The professor, who is in fact a scholarly, button-down 56-year-old, would have made the biggest splash during the ‘60s: rock’s “golden age” of social dissection. Critics and fans would have cheered him as he ripped into the junk-food tendencies of mass culture.

In the most aggressive and lyrical moments of his book, Bloom assails contemporary directions in American education with a high idealism and fiery purpose reminiscent of Bob Dylan decrying bankrupt American institutions in “Highway 61 Revisited.”

Imagine Bloom borrowing one of Dylan’s tunes--say “Blowin’ in the Wind”--and setting his words to music. “True openness means closedness / To all the charms that make us comfortable / With the present” may not have the quite the ring of “How many roads must a man walk down,” but it surely would have earned him the support of disgruntled college students.

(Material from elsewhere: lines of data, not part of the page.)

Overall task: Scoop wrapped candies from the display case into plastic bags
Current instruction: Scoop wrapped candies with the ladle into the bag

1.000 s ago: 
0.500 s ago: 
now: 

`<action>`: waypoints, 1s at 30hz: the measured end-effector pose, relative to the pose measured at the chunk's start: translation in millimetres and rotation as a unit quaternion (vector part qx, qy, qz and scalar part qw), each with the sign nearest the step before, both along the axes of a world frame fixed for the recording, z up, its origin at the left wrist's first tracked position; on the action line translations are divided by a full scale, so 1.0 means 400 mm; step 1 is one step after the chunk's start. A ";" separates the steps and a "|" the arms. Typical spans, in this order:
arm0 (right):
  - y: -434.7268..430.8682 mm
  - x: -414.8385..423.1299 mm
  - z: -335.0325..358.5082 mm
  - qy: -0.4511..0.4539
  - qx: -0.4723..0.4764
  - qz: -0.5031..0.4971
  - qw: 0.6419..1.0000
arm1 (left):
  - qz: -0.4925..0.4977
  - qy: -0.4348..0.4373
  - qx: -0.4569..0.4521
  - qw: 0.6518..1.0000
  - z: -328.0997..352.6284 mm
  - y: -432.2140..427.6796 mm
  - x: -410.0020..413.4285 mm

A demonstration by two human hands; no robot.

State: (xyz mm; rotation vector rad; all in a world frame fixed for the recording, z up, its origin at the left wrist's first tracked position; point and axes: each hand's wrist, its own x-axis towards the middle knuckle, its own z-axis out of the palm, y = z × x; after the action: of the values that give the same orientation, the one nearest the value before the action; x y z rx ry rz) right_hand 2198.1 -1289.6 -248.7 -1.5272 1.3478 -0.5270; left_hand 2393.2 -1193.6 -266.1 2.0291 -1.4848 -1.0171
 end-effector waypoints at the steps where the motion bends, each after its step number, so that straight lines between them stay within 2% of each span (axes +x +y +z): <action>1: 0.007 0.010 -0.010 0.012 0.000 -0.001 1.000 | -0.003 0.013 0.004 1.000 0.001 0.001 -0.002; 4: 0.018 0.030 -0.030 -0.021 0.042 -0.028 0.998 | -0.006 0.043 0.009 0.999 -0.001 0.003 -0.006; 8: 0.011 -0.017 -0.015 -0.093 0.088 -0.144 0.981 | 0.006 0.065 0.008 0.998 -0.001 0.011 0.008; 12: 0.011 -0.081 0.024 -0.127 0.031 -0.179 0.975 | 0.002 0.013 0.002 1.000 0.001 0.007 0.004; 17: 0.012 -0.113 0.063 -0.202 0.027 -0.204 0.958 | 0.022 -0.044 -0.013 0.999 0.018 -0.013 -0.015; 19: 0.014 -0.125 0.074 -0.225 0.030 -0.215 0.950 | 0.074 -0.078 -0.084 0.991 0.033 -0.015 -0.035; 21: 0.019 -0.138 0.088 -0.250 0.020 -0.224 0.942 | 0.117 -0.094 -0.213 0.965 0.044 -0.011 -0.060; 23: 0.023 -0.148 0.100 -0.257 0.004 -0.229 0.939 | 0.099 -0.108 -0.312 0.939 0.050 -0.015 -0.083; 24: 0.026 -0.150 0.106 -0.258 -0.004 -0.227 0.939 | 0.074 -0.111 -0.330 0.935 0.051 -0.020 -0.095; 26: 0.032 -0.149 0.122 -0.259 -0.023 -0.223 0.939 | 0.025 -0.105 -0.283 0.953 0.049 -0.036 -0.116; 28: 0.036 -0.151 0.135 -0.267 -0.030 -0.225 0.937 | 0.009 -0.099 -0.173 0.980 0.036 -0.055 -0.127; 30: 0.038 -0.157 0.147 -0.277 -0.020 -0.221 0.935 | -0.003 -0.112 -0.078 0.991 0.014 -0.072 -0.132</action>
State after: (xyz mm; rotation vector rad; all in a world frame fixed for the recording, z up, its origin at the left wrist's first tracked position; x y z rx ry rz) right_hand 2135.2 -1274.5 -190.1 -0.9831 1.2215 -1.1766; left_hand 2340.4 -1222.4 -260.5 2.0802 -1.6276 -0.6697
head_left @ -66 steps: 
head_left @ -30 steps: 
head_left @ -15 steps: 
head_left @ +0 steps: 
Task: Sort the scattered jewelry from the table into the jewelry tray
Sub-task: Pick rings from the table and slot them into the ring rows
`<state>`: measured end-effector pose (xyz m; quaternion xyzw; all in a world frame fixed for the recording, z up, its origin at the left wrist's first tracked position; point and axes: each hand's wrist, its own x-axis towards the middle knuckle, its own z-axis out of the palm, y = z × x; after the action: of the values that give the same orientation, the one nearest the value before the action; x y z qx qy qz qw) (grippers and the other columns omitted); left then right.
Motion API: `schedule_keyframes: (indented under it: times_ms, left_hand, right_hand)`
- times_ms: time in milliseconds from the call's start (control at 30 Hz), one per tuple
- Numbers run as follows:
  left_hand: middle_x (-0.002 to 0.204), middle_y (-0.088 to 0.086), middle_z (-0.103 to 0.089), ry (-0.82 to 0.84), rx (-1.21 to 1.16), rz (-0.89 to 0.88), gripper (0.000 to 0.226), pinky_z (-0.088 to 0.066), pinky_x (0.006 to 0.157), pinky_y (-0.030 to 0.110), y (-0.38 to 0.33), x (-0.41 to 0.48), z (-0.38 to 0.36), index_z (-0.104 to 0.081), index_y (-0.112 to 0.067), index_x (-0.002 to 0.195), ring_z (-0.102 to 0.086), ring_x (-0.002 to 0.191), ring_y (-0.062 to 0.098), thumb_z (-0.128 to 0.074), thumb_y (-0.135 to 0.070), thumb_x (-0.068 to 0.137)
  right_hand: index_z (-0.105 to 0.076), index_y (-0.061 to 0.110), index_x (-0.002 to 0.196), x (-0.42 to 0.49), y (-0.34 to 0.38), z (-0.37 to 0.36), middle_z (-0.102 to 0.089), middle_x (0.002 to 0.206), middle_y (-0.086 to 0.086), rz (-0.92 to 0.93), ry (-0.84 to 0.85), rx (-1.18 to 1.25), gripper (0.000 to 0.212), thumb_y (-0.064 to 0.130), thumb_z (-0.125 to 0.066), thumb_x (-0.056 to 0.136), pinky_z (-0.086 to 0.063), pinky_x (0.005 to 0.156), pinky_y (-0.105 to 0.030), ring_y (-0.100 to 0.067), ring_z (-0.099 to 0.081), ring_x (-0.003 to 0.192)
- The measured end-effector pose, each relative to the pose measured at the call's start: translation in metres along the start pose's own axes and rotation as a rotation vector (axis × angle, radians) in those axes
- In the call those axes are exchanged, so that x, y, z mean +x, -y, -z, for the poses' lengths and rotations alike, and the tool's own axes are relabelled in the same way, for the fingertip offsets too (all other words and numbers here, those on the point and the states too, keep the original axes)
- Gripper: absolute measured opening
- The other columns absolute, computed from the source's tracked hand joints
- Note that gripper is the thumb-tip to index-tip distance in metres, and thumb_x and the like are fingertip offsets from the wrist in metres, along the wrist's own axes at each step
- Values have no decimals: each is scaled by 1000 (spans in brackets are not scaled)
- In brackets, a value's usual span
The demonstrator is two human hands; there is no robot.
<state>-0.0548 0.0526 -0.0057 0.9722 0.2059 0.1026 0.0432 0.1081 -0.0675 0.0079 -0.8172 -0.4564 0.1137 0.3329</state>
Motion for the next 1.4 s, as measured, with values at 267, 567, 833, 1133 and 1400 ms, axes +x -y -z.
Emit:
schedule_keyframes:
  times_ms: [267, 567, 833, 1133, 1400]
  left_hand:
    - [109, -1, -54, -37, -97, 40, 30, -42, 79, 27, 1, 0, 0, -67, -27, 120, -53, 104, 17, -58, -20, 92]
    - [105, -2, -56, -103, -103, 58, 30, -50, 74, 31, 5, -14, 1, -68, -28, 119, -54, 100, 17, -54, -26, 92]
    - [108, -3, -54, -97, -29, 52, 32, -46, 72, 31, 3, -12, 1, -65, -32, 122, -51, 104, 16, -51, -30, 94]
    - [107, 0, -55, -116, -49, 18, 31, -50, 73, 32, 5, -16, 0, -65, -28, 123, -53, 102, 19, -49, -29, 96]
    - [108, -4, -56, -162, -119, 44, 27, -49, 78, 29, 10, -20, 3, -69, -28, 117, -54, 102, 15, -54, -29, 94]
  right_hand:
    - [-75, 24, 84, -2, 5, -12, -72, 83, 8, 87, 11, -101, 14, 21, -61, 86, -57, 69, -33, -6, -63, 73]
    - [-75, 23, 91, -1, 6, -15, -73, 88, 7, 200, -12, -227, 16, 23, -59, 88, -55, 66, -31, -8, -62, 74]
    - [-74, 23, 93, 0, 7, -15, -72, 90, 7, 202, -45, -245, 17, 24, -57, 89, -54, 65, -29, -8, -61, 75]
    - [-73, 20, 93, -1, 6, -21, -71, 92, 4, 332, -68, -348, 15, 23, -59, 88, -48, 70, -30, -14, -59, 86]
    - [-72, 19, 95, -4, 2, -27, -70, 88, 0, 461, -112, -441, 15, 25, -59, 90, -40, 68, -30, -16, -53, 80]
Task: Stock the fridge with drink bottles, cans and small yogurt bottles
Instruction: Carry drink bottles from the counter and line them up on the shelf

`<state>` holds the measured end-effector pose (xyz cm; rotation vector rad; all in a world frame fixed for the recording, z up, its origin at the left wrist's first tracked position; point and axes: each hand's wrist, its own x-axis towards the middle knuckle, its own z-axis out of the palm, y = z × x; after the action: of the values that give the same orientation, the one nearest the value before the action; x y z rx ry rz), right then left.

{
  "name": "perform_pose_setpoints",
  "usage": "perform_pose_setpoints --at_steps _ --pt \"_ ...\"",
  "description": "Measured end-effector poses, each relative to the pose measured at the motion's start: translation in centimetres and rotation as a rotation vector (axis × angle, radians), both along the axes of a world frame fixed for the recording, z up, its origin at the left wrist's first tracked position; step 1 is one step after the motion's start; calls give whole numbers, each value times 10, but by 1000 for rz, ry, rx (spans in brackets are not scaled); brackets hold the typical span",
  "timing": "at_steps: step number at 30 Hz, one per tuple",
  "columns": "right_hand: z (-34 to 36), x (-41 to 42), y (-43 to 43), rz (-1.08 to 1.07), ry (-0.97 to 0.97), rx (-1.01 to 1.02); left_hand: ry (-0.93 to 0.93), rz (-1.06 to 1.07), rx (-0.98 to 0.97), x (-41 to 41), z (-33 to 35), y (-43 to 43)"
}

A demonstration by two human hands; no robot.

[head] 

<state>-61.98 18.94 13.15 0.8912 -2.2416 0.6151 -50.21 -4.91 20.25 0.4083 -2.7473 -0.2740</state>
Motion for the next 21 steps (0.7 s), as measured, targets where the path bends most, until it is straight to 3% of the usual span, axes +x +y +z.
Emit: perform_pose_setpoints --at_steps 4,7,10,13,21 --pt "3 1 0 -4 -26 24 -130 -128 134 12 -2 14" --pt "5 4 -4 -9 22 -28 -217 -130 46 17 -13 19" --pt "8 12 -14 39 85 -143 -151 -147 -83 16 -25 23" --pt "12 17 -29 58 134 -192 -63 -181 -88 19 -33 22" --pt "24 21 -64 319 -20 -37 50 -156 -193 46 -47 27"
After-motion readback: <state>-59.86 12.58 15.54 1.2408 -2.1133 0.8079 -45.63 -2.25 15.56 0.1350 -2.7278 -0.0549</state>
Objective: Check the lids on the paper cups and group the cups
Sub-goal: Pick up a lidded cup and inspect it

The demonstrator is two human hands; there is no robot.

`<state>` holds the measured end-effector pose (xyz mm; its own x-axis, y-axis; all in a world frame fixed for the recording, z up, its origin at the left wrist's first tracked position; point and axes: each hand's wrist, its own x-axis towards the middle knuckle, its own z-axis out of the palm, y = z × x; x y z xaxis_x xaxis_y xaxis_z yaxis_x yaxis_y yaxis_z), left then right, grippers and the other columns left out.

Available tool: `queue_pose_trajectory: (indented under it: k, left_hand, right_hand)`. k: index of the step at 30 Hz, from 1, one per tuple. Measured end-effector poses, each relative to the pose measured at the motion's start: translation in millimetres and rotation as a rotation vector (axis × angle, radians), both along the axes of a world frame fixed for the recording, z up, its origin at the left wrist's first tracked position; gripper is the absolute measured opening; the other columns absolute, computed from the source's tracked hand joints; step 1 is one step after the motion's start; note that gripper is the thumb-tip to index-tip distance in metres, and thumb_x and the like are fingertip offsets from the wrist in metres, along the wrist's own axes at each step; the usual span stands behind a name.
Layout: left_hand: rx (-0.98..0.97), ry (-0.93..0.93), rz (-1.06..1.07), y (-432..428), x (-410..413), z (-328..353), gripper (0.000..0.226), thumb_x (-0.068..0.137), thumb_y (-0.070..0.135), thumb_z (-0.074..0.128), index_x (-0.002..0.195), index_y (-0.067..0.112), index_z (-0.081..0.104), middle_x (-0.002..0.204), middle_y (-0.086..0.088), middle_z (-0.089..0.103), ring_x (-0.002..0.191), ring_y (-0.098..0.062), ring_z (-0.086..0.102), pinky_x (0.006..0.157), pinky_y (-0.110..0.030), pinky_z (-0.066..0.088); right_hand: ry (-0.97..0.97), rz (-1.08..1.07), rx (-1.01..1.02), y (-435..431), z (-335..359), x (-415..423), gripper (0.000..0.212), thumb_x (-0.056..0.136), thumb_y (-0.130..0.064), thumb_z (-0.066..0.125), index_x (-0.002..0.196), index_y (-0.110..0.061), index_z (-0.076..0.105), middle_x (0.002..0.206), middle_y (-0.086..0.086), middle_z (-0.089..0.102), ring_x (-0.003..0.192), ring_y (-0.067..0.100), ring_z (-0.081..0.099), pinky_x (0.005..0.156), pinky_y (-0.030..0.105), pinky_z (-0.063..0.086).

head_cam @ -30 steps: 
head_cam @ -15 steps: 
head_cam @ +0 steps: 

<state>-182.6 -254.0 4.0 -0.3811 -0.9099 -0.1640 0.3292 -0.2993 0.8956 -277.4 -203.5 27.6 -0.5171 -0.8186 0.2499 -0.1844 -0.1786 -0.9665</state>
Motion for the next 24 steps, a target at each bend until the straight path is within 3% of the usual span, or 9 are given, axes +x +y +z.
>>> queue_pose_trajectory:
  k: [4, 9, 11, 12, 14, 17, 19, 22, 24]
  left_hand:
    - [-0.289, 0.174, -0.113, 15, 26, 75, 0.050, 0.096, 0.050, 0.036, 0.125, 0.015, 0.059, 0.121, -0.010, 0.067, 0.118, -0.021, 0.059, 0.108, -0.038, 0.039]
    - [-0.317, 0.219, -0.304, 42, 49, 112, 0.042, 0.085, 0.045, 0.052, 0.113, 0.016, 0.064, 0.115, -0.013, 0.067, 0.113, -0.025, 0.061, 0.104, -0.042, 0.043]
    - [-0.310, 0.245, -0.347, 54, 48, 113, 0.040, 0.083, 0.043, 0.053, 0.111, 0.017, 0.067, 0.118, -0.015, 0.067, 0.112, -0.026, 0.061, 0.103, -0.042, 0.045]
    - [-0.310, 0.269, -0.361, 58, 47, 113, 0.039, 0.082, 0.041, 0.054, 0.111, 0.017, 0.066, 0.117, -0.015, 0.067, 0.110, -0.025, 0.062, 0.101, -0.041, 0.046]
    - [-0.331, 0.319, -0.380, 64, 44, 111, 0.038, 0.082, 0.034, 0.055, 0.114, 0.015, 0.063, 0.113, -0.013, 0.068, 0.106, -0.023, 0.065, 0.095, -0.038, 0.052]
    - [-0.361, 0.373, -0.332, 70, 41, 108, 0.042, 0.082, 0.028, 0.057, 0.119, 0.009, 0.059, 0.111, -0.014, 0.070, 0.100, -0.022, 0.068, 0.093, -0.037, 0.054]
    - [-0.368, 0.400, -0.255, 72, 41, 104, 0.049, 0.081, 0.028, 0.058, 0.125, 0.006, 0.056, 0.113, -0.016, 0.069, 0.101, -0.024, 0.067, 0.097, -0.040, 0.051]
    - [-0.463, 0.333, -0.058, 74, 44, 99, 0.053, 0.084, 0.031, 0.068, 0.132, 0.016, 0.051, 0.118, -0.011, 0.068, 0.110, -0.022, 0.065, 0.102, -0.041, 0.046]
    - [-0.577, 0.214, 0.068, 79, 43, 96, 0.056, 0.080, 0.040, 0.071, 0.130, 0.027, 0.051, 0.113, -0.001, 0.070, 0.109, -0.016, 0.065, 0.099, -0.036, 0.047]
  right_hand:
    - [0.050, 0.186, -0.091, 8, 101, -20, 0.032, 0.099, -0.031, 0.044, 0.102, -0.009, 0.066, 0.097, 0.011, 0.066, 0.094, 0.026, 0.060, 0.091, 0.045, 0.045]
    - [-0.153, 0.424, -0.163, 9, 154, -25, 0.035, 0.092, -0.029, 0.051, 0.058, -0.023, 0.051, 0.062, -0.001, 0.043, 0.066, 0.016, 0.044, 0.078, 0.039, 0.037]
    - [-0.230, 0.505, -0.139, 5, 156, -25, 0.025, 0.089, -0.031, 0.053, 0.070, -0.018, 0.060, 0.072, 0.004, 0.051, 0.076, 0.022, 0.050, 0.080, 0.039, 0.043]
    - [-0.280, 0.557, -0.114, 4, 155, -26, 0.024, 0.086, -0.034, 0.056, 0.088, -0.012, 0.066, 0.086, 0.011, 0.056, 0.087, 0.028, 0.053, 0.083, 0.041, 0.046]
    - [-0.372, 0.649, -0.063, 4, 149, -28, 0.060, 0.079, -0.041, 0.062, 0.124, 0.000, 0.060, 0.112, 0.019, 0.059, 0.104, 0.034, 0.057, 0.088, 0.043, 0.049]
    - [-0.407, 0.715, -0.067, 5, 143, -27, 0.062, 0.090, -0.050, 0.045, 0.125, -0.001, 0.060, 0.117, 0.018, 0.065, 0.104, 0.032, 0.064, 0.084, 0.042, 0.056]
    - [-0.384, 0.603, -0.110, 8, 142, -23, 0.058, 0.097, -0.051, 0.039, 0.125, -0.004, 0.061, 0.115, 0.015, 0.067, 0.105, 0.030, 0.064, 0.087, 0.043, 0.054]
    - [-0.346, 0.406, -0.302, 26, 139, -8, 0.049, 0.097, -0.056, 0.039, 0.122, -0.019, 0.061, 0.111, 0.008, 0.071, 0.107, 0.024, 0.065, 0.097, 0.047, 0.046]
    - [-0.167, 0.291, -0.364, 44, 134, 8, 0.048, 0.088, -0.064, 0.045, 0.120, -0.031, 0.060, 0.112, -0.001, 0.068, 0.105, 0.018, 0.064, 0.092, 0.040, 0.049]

The thesis of “American Mind” is a seductive one: Modern man has lost touch with the classical values of education. Because of this, Bloom maintains, man is blind to the intellectual process, a condition that leaves him unable to draw upon the lessons of the past or provide the tools to forge a purposeful vision of his own society and the future. Expedience has been substituted for reason, convenience for logical examination.

This concept isn’t new. Supporters of liberal education have decried for years the drift of universities away from classic studies and toward occupation-oriented service institutions--the substitution of skills for knowledge.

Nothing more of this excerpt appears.